DSAILOAug 12, 2019

Efficient Contraction of Large Tensor Networks for Weighted Model Counting through Graph Decompositions

arXiv:1908.04381v224 citations
AI Analysis

This work addresses a bottleneck in tensor-network-based constrained counting for AI applications, offering incremental improvements through graph decomposition methods.

The paper tackles the problem of finding efficient contraction orders for tensor networks in constrained counting by proving equivalence to optimal carving decompositions, enabling memory-optimal orders for planar networks in cubic time and showing empirical effectiveness in weighted model counting.
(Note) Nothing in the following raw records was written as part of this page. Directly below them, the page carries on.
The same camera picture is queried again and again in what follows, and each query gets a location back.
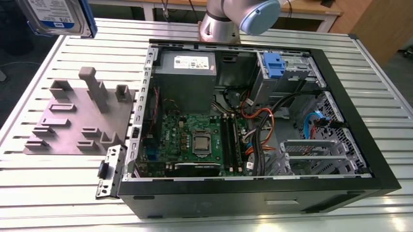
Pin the blue plastic drive latch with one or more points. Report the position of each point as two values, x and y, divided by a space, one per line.
272 65

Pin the grey parts rack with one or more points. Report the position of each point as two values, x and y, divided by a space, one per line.
80 116

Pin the hard disk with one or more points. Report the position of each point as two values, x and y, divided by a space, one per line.
54 14

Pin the black open PC case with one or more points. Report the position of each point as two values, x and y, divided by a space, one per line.
225 198

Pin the CPU socket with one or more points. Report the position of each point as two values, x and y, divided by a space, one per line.
201 131

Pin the wooden desk white frame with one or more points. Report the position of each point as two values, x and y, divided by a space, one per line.
315 9

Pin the grey power supply unit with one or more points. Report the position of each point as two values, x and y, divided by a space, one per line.
183 91

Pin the silver CPU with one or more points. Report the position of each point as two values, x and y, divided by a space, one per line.
201 145

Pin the metal optical drive cage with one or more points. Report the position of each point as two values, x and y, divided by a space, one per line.
283 84

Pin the black RAM slot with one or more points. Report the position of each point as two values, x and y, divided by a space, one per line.
236 145
225 142

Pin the wooden cabinet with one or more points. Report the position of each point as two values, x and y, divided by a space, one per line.
376 24

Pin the green motherboard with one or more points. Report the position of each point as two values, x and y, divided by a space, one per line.
173 135

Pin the metal disk bay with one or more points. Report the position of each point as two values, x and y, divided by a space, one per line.
308 157

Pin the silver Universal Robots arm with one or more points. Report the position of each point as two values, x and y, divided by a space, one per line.
221 29

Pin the metal expansion card retainer bracket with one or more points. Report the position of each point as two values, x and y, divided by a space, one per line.
117 157

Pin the black graphics card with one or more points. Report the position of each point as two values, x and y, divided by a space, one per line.
192 169

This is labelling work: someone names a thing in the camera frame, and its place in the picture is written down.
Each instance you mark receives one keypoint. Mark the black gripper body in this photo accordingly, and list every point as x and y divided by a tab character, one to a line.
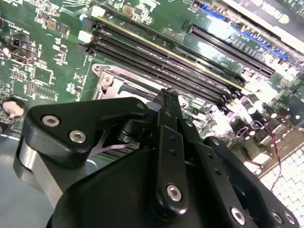
107	202

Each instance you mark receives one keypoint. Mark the metal socket cover frame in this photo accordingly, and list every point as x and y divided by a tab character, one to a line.
115	85

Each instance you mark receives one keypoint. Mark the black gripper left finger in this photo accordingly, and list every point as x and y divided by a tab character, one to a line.
71	118

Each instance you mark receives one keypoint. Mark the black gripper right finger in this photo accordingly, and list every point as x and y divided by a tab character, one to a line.
213	171

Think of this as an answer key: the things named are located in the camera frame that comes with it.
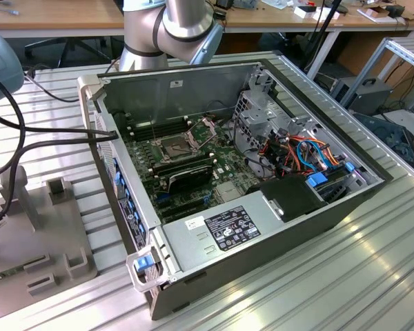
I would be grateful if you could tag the thin metal locking lever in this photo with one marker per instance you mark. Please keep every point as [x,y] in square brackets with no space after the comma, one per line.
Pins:
[153,129]

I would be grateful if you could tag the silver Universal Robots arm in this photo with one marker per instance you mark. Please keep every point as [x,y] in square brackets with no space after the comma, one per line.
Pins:
[179,24]

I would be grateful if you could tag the CPU socket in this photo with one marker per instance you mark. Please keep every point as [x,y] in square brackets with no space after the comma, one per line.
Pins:
[172,149]

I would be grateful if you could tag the black and green expansion card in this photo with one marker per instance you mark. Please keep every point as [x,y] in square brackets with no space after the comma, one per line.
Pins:
[193,179]

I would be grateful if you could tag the green motherboard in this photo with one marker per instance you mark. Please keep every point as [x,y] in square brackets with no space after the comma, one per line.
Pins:
[227,165]

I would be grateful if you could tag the silver chipset heatsink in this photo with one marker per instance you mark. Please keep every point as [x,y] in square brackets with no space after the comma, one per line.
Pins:
[228,192]

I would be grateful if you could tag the black expansion slot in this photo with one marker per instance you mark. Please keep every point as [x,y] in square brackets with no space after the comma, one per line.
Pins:
[188,211]
[183,203]

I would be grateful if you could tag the blue expansion slot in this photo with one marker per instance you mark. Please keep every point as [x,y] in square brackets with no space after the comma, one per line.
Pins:
[163,198]

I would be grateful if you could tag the silver metal drive cage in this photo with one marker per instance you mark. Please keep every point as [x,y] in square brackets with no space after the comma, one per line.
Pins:
[258,119]

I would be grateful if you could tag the RAM slot with black clips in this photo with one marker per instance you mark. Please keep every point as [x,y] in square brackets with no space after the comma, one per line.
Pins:
[143,133]
[143,127]

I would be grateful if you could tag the RAM slot with white clips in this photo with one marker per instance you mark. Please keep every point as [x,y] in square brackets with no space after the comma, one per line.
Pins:
[143,125]
[143,130]

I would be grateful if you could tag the silver power supply unit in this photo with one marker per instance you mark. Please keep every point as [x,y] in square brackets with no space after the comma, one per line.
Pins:
[186,241]

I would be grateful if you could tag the black plastic fan shroud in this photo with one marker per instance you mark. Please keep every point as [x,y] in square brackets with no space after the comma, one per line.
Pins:
[290,198]

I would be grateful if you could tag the blue disk carrier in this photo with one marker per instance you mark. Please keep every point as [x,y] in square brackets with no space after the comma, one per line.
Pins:
[316,180]

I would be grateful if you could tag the open grey PC case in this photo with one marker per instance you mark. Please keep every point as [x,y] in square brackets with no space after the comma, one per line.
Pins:
[262,269]

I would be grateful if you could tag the blue plastic case latch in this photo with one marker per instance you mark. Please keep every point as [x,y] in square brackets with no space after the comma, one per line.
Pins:
[141,263]

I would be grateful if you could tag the small blue plastic clip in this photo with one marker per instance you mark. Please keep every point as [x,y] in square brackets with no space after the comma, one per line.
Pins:
[349,167]

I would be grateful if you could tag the black office chair base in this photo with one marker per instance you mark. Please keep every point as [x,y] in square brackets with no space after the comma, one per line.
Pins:
[67,43]

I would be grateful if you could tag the grey plastic parts rack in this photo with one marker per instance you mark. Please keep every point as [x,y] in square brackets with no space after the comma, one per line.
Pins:
[38,248]

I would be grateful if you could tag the black stand pole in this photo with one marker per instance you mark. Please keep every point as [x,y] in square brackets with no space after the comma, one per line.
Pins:
[328,17]

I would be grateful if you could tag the wooden desk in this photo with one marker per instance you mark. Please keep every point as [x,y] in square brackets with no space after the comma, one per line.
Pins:
[72,17]
[352,25]

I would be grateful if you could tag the open cardboard box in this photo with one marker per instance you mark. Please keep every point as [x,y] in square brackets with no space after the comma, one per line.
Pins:
[372,13]

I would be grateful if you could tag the small black device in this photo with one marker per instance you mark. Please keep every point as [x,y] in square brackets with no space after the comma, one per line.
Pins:
[396,11]

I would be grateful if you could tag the aluminium profile frame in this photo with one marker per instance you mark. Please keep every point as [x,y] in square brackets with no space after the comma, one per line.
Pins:
[405,54]

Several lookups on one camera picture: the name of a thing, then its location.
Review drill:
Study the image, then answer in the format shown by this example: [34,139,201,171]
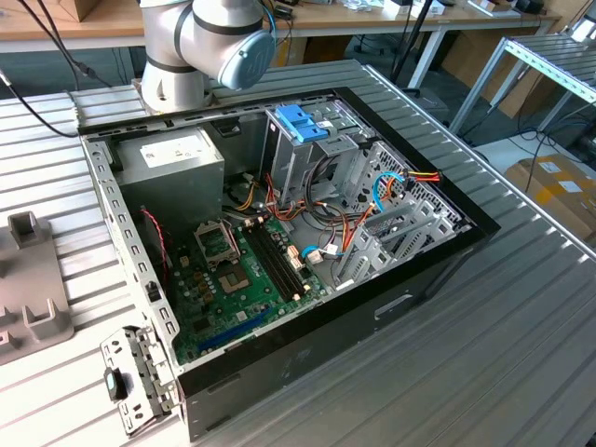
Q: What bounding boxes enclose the grey metal disk bay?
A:
[334,199,471,292]

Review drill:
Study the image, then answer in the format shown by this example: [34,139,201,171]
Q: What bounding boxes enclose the black RAM slot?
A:
[249,224,301,300]
[243,226,295,303]
[261,221,311,292]
[255,223,305,296]

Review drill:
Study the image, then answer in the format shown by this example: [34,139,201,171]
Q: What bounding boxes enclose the grey metal drive cage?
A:
[260,100,373,209]

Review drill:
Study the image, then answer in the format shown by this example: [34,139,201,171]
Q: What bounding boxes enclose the CPU socket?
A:
[214,263,256,297]

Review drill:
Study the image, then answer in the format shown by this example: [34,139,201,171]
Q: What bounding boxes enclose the metal socket cover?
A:
[192,221,242,272]

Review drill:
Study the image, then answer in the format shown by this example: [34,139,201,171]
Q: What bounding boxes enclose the blue plastic drive latch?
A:
[274,104,331,145]

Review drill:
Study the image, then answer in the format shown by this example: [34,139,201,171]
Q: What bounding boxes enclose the green motherboard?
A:
[165,216,330,367]

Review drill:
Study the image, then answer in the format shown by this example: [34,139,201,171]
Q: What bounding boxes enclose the grey power supply unit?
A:
[111,126,226,234]

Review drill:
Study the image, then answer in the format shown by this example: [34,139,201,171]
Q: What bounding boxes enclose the blue expansion slot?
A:
[197,305,274,355]

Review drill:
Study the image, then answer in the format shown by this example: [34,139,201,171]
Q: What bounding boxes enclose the open black PC case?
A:
[76,86,502,443]

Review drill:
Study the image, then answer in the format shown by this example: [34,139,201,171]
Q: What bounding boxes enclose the black case fan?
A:
[138,207,172,288]

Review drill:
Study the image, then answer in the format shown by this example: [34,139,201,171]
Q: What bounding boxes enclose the yellowish cardboard box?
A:
[274,34,353,69]

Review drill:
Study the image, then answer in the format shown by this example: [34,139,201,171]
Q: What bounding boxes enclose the long wooden desk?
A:
[0,0,562,92]

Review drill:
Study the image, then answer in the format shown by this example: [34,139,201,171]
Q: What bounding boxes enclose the metal expansion card retainer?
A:
[100,325,183,439]

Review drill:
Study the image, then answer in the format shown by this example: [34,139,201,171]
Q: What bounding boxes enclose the black tripod stand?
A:
[390,0,441,89]

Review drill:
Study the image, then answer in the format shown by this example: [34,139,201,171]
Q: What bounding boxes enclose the cardboard box with labels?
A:
[505,153,596,243]

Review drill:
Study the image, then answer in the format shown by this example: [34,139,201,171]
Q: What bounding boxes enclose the grey plastic parts rack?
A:
[0,211,75,367]

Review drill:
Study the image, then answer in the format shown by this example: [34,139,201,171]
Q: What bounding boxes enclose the small cardboard trays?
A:
[465,0,522,19]

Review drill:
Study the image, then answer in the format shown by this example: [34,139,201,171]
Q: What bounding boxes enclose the brown cardboard box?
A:
[36,0,102,22]

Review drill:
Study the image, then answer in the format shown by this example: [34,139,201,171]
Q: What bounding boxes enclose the red orange wire bundle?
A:
[264,172,346,225]

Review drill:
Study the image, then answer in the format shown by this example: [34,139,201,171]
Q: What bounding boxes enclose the blue wire white plug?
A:
[300,244,345,267]

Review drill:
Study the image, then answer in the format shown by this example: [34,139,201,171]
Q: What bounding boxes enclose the black cable bundle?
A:
[303,153,348,229]

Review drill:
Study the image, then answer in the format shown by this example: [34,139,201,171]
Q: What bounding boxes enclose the yellow black wire bundle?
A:
[222,172,262,211]

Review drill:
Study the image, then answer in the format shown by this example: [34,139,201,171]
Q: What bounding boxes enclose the orange yellow wire bundle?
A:
[341,204,379,256]

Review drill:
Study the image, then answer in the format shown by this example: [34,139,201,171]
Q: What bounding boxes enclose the blue data wire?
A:
[372,170,407,215]

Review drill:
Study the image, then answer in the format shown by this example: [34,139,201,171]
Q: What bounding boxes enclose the red yellow power wire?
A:
[400,169,442,193]

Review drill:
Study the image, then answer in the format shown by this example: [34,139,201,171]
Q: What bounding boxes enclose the red fan wire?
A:
[140,208,171,280]

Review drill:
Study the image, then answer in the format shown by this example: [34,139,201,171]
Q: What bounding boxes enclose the thin black cable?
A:
[0,70,79,139]

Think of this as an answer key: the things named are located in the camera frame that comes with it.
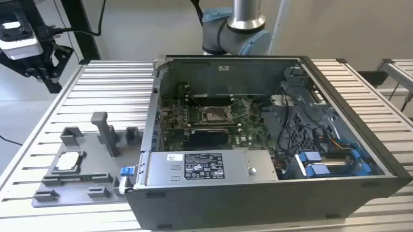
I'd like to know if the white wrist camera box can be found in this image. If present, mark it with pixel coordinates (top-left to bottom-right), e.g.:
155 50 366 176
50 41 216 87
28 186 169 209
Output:
0 12 44 60

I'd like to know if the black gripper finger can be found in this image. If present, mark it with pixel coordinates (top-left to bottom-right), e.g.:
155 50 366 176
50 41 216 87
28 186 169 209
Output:
48 43 74 94
0 55 53 94

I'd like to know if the black open PC case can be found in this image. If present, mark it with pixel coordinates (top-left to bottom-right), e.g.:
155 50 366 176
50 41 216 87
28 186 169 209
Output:
124 55 413 230

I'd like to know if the black floor cable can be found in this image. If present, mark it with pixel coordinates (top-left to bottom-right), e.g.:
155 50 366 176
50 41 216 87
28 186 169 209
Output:
0 135 22 146

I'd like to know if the blue disk carrier clip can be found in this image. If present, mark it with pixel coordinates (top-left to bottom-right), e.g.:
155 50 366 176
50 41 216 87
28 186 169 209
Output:
117 166 133 178

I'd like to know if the green motherboard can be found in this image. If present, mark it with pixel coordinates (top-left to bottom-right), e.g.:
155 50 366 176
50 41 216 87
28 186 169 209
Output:
159 95 275 150

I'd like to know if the blue disk carrier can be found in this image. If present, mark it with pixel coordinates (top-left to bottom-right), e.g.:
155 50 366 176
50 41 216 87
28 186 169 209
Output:
304 162 371 178
296 150 362 163

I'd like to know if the thin black wall cable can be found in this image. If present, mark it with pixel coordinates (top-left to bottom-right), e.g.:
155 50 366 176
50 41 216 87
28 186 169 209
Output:
69 31 80 61

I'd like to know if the metal socket cover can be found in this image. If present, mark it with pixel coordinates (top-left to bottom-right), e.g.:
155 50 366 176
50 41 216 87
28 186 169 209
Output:
203 105 229 116

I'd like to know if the green RAM stick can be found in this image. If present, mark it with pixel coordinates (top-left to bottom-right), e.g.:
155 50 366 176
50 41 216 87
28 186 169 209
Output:
44 174 109 182

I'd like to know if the black wire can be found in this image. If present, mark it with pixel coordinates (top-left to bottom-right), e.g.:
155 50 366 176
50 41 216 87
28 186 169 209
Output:
276 95 291 155

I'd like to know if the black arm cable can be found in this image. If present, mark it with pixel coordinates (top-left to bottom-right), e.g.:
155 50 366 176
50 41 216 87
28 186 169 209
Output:
188 0 204 23

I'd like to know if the CPU socket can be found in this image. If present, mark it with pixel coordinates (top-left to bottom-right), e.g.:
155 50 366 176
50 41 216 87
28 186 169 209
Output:
201 106 231 125

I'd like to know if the silver square CPU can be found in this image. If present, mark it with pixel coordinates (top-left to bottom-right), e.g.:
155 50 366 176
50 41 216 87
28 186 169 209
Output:
54 152 81 170

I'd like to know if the black graphics card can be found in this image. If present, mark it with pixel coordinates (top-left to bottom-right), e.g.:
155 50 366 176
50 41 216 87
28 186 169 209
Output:
188 128 229 146

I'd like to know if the black box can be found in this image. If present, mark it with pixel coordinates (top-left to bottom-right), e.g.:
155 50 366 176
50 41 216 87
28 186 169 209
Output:
356 70 388 88

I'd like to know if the silver power supply unit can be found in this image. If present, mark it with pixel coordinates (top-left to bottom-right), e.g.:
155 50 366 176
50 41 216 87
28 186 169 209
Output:
144 149 280 186

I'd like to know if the black vertical frame post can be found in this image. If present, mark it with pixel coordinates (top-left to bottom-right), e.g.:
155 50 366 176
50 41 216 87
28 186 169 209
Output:
57 0 101 61

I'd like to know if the thick black camera cable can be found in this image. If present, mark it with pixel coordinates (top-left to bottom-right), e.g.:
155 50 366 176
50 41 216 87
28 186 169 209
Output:
41 0 106 37

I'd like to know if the grey parts rack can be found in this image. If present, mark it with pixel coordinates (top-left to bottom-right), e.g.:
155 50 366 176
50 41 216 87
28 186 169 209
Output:
30 111 144 208

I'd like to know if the black RAM slot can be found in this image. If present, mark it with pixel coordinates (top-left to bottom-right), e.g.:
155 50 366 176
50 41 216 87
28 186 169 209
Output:
185 97 235 102
187 122 241 129
185 93 235 98

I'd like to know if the grey disk bay cage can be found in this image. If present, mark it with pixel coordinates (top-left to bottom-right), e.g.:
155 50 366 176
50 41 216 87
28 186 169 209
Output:
260 67 384 179

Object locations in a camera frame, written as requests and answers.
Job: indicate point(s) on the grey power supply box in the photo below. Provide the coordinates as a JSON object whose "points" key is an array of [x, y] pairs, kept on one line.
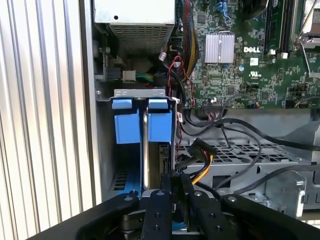
{"points": [[135, 12]]}

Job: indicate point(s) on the metal disk bay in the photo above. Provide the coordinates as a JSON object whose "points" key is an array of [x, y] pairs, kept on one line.
{"points": [[140, 93]]}

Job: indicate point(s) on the hard disk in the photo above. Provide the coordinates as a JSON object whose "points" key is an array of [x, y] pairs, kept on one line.
{"points": [[160, 125]]}

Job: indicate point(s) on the grey metal drive cage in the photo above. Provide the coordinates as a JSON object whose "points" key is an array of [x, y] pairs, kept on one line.
{"points": [[285, 192]]}

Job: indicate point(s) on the green motherboard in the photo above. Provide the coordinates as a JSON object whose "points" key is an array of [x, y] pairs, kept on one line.
{"points": [[275, 82]]}

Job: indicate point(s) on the grey open PC case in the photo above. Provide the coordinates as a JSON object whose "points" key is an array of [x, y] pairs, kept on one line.
{"points": [[87, 75]]}

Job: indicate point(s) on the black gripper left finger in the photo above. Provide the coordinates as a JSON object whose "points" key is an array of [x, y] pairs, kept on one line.
{"points": [[157, 220]]}

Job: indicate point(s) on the CPU socket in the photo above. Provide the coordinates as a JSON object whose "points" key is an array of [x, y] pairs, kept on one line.
{"points": [[313, 22]]}

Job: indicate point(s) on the empty blue disk carrier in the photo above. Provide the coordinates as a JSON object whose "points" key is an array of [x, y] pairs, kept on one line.
{"points": [[127, 127]]}

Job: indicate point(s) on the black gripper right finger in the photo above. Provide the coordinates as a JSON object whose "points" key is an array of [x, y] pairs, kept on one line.
{"points": [[210, 220]]}

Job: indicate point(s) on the silver finned chipset heatsink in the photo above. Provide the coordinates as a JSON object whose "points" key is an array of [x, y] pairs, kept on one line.
{"points": [[220, 47]]}

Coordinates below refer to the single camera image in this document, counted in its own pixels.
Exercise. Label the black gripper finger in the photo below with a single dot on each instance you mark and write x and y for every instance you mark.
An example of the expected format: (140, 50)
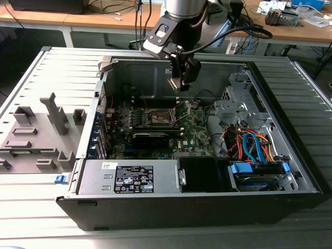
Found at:
(192, 70)
(176, 64)

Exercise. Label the silver square CPU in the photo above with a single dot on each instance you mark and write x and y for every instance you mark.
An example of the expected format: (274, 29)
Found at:
(172, 83)

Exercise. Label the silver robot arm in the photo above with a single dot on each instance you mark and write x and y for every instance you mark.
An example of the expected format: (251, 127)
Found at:
(184, 7)

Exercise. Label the CPU socket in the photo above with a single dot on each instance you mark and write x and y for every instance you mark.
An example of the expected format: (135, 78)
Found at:
(159, 117)

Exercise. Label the white power strip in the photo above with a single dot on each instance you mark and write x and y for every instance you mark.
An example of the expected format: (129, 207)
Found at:
(232, 48)

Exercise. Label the black desktop box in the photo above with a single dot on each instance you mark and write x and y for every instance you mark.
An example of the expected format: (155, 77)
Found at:
(237, 15)

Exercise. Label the silver metal disk bay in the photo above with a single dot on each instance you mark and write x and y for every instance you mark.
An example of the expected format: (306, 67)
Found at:
(233, 106)

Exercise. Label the green motherboard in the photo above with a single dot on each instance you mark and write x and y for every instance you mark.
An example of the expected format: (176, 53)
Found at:
(192, 135)

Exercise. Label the black graphics card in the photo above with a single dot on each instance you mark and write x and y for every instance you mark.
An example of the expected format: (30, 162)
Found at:
(150, 141)

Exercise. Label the wooden desk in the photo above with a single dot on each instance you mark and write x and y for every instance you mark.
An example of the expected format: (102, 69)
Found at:
(285, 32)
(39, 18)

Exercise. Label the grey electronic device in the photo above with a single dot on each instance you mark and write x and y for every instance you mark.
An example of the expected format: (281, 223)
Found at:
(286, 18)

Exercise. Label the black plastic shroud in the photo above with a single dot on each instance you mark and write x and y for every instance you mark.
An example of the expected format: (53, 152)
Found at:
(197, 173)

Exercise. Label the hard disk blue carrier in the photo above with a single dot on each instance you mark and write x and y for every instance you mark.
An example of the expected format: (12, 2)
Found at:
(242, 168)

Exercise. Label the blue cardboard box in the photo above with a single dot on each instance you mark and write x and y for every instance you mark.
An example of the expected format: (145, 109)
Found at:
(308, 3)

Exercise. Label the grey power supply unit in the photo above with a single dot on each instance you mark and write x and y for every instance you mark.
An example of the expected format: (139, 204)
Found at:
(98, 179)

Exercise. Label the black equipment box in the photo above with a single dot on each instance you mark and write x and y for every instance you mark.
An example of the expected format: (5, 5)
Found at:
(46, 6)

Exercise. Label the black PC case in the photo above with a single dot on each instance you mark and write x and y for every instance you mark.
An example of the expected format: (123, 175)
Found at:
(181, 212)

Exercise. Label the grey parts rack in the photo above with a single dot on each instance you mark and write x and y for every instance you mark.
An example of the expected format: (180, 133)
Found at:
(44, 122)

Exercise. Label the blue plastic latch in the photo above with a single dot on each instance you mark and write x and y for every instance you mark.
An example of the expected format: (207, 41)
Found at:
(61, 179)

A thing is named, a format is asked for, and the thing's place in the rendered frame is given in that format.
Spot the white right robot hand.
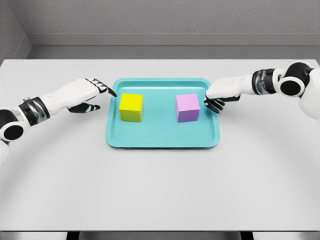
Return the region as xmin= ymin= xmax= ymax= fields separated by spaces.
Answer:
xmin=203 ymin=76 xmax=242 ymax=115

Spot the teal tray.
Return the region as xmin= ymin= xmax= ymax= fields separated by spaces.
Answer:
xmin=105 ymin=77 xmax=221 ymax=150

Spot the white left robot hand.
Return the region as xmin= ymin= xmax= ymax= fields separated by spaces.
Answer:
xmin=57 ymin=77 xmax=118 ymax=114

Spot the yellow cube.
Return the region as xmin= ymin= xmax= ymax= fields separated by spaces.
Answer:
xmin=118 ymin=92 xmax=144 ymax=123

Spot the purple cube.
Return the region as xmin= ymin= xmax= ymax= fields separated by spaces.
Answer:
xmin=174 ymin=93 xmax=201 ymax=123
Constrained counting is a fundamental problem in artificial intelligence. A promising new algebraic approach to constrained counting makes use of tensor networks, following a reduction from constrained counting to the problem of tensor-network contraction. Contracting a tensor network efficiently requires determining an efficient order to contract the tensors inside the network, which is itself a difficult problem. In this work, we apply graph decompositions to find contraction orders for tensor networks. We prove that finding an efficient contraction order for a tensor network is equivalent to the well-known problem of finding an optimal carving decomposition. Thus memory-optimal contraction orders for planar tensor networks can be found in cubic time. We show that tree decompositions can be used both to find carving decompositions and to factor tensor networks with high-rank, structured tensors. We implement these algorithms on top of state-of-the-art solvers for tree decompositions and show empirically that the resulting weighted model counter is quite effective and useful as part of a portfolio of counters.